Since that time, the U.S. media has been full of articles denouncing gun laws, postulating about Paddock’s mental health and speculating about potential links to terrorism. There have been thousands of pieces written based on the idea, ‘We may never know what motivated Paddock to do what he did but…’
However, there is one obvious motivation for his actions that has not been discussed in any serious way. Indeed this motivation is so obvious that the lack of questions around the issue is a troubling example of the dangers of journalism in a one-industry town.

The articles in the American press – from the New York Times to MSNBC to Fox News – describe Stephen Paddock as a ‘professional gambler’. In using that term, they show they do not understand the gambling world.

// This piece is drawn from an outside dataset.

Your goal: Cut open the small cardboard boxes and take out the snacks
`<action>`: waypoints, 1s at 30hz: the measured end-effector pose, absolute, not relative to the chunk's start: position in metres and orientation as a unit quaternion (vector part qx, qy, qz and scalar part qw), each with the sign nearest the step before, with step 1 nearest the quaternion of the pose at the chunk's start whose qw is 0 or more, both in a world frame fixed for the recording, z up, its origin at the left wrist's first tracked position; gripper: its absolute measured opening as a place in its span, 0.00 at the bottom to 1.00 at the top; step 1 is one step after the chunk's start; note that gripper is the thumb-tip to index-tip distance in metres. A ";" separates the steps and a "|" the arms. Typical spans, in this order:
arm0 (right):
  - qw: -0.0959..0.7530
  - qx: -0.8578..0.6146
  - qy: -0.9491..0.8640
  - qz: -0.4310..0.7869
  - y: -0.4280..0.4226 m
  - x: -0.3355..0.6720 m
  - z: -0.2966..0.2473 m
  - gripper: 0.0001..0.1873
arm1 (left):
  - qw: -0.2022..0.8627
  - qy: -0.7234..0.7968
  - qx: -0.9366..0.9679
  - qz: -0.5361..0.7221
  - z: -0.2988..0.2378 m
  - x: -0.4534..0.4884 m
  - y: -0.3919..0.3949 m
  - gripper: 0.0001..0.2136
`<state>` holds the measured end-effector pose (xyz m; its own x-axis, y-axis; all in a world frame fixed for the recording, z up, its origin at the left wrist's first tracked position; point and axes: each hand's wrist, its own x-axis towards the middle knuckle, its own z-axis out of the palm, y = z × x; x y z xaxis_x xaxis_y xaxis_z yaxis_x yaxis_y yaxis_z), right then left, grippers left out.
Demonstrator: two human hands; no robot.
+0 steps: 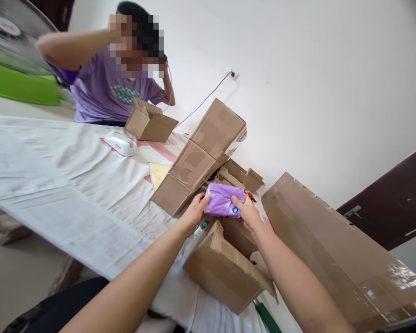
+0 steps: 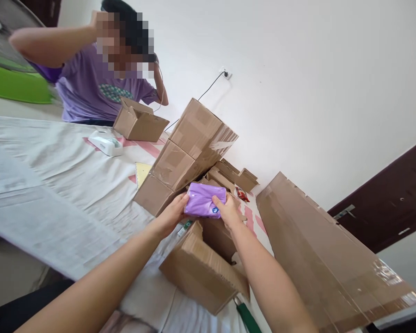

Stephen Paddock was not a professional gambler: he was a loser. I don’t mean him personally, I mean as a gambler. Paddock was a high-rolling, addicted gambler who spent up to 14 hours a day losing money – a lot of money.

The clues are all over the media articles. They describe Paddock spending 14-hours a day inside casinos; calculating the odds of the slot machines so precisely that the casinos gave him free hotel rooms and meals.

Casinos vs. Professional Gamblers

Look, here is a basic truth of the gambling world: casinos hate professional gamblers.

Professional gamblers take their money. Professional gamblers are careful, meticulous, hard-working people who spend a great deal of energy figuring out how to beat the casinos. Real professional gamblers do not get free drinks, meals and hotel suites in casinos. If they are caught on the premises they usually get escorted out by security.

Do you know who casinos do give free drinks, meals and rooms to? Losers. Casinos love losers. Some casinos even have special ‘guest-relationship officers’ who spend a lot of time pretending to be chummy with these addled-brained losers. Of course, they do not call them that, they have special names for this type of customer. They try to make them feel special. So they call them ‘high-rollers’, ‘high-value customers’ and worst of all, ‘friends’.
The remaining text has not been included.